Non ci sono fallimenti solo fatti e azioni conseguenti alla comunicazione. Fatti (parole, gesti, azioni, comportamenti, atteggiamenti) più o meno in linea con le nostre attese. Il problema è che quando comunichiamo ci creiamo delle attese perché molto spesso la comunicazione non include una parte molto importante. quella dell’ascolto dell’altro. Parliamo da soli e ci “tiriamo” addosso monologhi.
Una comunicazione sana non dovrebbe avere come fine il convincere o manipolare ma il manifestare e condividere punti di vista.

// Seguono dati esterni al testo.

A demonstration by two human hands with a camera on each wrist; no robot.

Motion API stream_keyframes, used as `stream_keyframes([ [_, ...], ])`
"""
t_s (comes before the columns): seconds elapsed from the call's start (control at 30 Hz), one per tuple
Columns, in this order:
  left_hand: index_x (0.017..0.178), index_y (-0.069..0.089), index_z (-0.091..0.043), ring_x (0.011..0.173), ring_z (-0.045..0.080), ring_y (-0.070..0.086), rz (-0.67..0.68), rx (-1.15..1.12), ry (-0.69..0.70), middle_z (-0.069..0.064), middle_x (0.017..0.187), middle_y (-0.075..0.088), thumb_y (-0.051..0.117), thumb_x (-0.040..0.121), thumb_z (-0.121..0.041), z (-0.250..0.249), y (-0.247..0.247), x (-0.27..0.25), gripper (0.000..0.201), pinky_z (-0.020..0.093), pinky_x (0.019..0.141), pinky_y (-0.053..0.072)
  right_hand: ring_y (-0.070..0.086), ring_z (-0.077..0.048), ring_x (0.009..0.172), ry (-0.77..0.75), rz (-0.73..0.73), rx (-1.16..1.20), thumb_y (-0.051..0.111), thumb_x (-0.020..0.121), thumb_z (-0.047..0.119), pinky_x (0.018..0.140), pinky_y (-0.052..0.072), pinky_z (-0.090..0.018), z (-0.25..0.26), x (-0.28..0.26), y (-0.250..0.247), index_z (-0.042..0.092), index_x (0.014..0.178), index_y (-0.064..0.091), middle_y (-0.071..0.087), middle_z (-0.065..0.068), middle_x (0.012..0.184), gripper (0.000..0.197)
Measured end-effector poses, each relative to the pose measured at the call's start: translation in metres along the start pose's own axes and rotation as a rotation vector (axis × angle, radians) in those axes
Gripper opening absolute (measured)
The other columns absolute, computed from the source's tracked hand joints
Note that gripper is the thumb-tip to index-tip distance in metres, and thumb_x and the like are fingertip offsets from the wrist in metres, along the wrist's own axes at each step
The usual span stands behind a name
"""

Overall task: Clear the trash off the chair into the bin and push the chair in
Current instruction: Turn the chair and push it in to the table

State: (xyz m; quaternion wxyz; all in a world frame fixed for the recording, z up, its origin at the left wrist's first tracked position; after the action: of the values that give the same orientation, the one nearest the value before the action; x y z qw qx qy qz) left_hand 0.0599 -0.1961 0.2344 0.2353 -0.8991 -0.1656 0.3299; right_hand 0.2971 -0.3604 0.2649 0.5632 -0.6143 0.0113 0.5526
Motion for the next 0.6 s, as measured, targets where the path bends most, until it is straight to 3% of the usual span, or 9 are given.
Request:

Da venditore, quando ho imparato a non voler più vendere ma a pensare se volevo lavorare con quella persona, se mi avrebbe creato problemi, quasi sempre sono riuscito a comunicare con il mio interlocutore, e anche a vendergli qualcosa di cui aveva realmente bisogno. Non è importante chiudere una trattativa a tutti i costi ma chiudere quelle trattative che ci permetteranno di generare un valore positivo per tutti. Questo vale per qualsiasi cosa sia oggetto di compravendita. Si può anche vendere manipolando, ma dalla mia esperienza, si può farlo massimo un paio di volte, alla terza la persona a cui si è fatta una “vendita di forza” avrà gli anticorpi alle vostre tecniche manipolatorie e soprattutto vi rovinerà la reputazione (parleremo di ciò in dei prossimi articoli). Da questo deriva il corollario 2.
Corollario 2a
Mai dare risposte non richieste.
Questo corollario è molto importante. Dare risposte non richieste significa, quando si comunica, non fare la Cassandra. Non si può mai anticipare nulla all’interno della conversazione al proprio interlocutore. Pena rompere la connessione con lui. In una conversazione sana con una persona, ogni idea, ogni informazione che si vuole comunicare deve essere condivisa e partecipata. Facciamo un esempio. Siete in vendita, avete davanti un possibile cliente (prospect per gli anglofili), siete bravi o esperti, e avete già individuato il bisogno, lo strumento di cui ha un disperato bisogno la persona che avete di fronte ma lui non ne ha ancora coscienza. Cosa fate? Gli spiattellate tutto subito o lasciate che lui prenda coscienza della cosa o esercitate una “spinta gentile” (vedasi la nudge theory per i dettagli)? Vedete Voi. Per esperienza fare i “fighi” e anticipare i “tempi” non vi farà chiudere un contratto, metterà solo paura. Questo vale in ogni forma di comunicazione, nessuno può fare da sostituto di coscienza e conoscenza al posto dell’altro. Vale sempre, per me, nel parlare con amico, un figlio, un collaboratore. La struttura dell’esperienza soggettiva di ognuno per diventare un fatto accaduto ha sempre, per me, bisogno di dei gradini prestabiliti: coscienza, conoscenza e consapevolezza. (li vedremo in un altro articolo) Non c’è una vera esperienza, non c’è scelta consapevole che non segue questi passi: dallo scegliere cosa mangiare a comprare una casa. Limitatevi quando comunicate a dare delle “bottarelle” alla coscienza dell’altro, se saranno rose fioriranno. Accettatelo, per esperienza vi risparmierete tanti problemi, conflitti e attese disattese.